Budget quotidien: comptez large
Venise coûte cher, inutile de vous mentir. Comptez 100-150 € par jour en mode budget (auberge de jeunesse, cicchetti dans les bacari, pas de musées payants), 200-300 € en mode confort (hôtel 3 étoiles, restaurants corrects, quelques visites), et 400 € et plus si vous voulez vous faire plaisir. L'hébergement représente la plus grosse dépense: 60-100 € pour un lit en dortoir ou un hôtel à Mestre, 150-250 € pour un bon hôtel dans Venise même, 300 € et plus pour dormir avec vue sur le Grand Canal.
San Marco et ses joyaux: oui, mais malin
La place Saint-Marc, c'est le passage obligé.
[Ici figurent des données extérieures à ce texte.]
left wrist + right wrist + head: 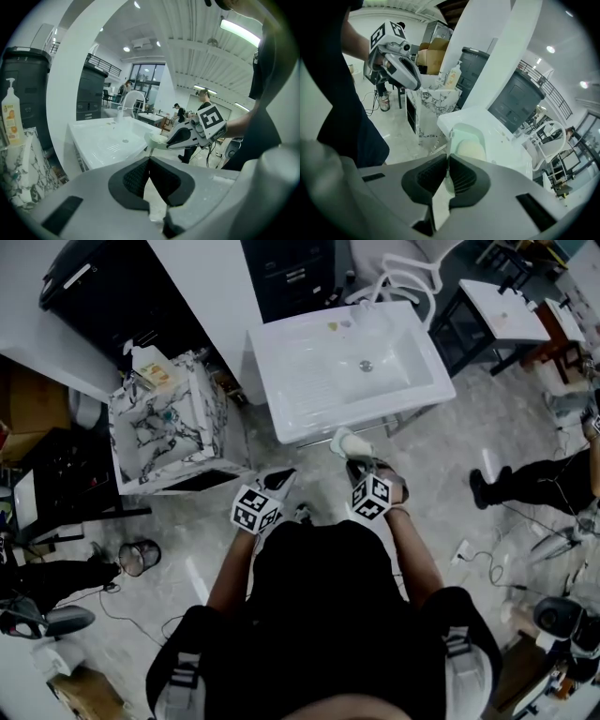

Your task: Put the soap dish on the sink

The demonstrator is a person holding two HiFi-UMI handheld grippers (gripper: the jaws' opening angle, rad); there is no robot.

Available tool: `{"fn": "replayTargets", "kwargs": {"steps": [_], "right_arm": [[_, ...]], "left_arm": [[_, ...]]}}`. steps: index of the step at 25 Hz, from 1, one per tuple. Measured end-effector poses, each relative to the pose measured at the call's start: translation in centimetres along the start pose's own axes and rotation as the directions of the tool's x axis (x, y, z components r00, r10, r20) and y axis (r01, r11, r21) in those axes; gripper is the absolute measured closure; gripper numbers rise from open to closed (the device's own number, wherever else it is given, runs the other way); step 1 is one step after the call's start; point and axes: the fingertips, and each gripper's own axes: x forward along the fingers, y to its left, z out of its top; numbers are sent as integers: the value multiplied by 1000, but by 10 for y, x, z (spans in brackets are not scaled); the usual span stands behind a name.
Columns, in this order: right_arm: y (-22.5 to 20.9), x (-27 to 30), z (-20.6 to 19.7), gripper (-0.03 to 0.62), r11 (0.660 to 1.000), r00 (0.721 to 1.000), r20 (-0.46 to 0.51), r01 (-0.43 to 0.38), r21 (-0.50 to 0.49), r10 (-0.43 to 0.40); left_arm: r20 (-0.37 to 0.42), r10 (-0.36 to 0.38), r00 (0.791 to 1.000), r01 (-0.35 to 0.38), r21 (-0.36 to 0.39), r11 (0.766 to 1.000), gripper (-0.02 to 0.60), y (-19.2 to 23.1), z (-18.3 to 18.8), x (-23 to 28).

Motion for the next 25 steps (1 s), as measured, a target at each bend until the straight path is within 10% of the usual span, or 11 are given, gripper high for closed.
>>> {"fn": "replayTargets", "kwargs": {"steps": [25], "right_arm": [[-27,29,22,583,998,1000,0,-25,-65,25]], "left_arm": [[0,61,998,-61,-28,998,581,43,9,-10]]}}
Allez-y au lever du soleil, vers 6h30-7h du matin en été. Vous serez presque seuls face à la basilique Saint-Marc et ses mosaïques dorées qui capturent la lumière du matin. Les pigeons sont déjà là, mais pas les selfie-sticks.
Le Palais des Doges mérite sa réputation. Oubliez la version grand public: réservez l'itinéraire secret qui vous emmène dans les salles de torture, les cellules de la prison des Plombs où Casanova s'évada, les couloirs secrets des magistrats. C'est deux fois plus cher qu'une visite classique mais cent fois plus fascinant.
Conseil d'ami : les marées hautes (acqua alta) submergent régulièrement la place entre octobre et janvier. Téléchargez l'app Hi!Tide Venice qui vous prévient 48h à l'avance. Et prévoyez des bottes en caoutchouc, pas des baskets qui finiront trempées.
Cannaregio, le quartier où vivent encore des Vénitiens
Le ghetto juif, fondé en 1516, fut le premier au monde. On y ressent une atmosphère différente, plus silencieuse, presque mélancolique. Les immeubles montent jusqu'à sept étages, du jamais vu à Venise, car les juifs n'avaient pas le droit de s'étendre au-delà du périmètre autorisé. Visitez le musée juif et l'une des cinq synagogues. L'histoire racontée est poignante.
Sur la Fondamenta della Misericordia, les bars à vin alignent leurs tables le long du canal. C'est ici que les Vénitiens viennent boire un spritz à 17h, pas près du Rialto à 12 € le verre. Vous payerez moitié prix et vous tremperez dans la vraie vie locale.
Ne manquez pas non plus la Libreria Acqua Alta, cette librairie complètement folle où les livres sont empilés dans des gondoles et des baignoires pour les protéger des inondations. Au fond, un escalier construit entièrement en livres mène à une petite terrasse donnant sur le canal. C'est kitsch, c'est génial, c'est totalement instagrammable et on s'en fiche.
Dorsoduro et ses musées moins fréquentés
La Gallerie dell'Accademia reste un passage obligé pour voir les maîtres vénitiens: Véronèse, Le Tintoret, Titien, Bellini. Mais juste à côté, la collection Peggy Guggenheim attire moins de monde et propose un beau panorama de l'art moderne du XXe siècle. Son jardin donnant sur le Grand Canal est un havre de paix.
Poussez jusqu'au Squero di San Trovaso, l'un des derniers ateliers où l'on fabrique et répare encore les gondoles à la main. Vous ne pouvez pas entrer, mais depuis le quai d'en face (Fondamente Nani), vous avez une vue parfaite sur les artisans au travail. En fin d'après-midi, installez-vous à l'Osteria Al Squero juste en face avec un spritz et des crostini.
Conseil d'ami : le Campo Santa Margherita est le terrain de jeu des étudiants vénitiens. Bars bon marché, ambiance décontractée, zéro touriste en bateau de croisière. Parfait pour une soirée qui ne vous ruinera pas.
Les îles de la lagune: allez au-delà du trio classique
Tout le monde va à Murano pour le verre soufflé et à Burano pour ses maisons multicolores et sa dentelle. C'est magnifique, mais c'est aussi bondé. Si vous avez le temps, prenez le vaporetto jusqu'à Torcello, île presque déserte qui fut pourtant la première à être habitée dans la lagune.
La basilique Santa Maria Assunta, datant du VIIe siècle, abrite des mosaïques byzantines époustouflantes. Le reste de l'île, c'est du vert, du calme, quelques maisons éparses. Hemingway et Salvador Dalí y ont séjourné. Vous comprendrez pourquoi: c'est hors du temps.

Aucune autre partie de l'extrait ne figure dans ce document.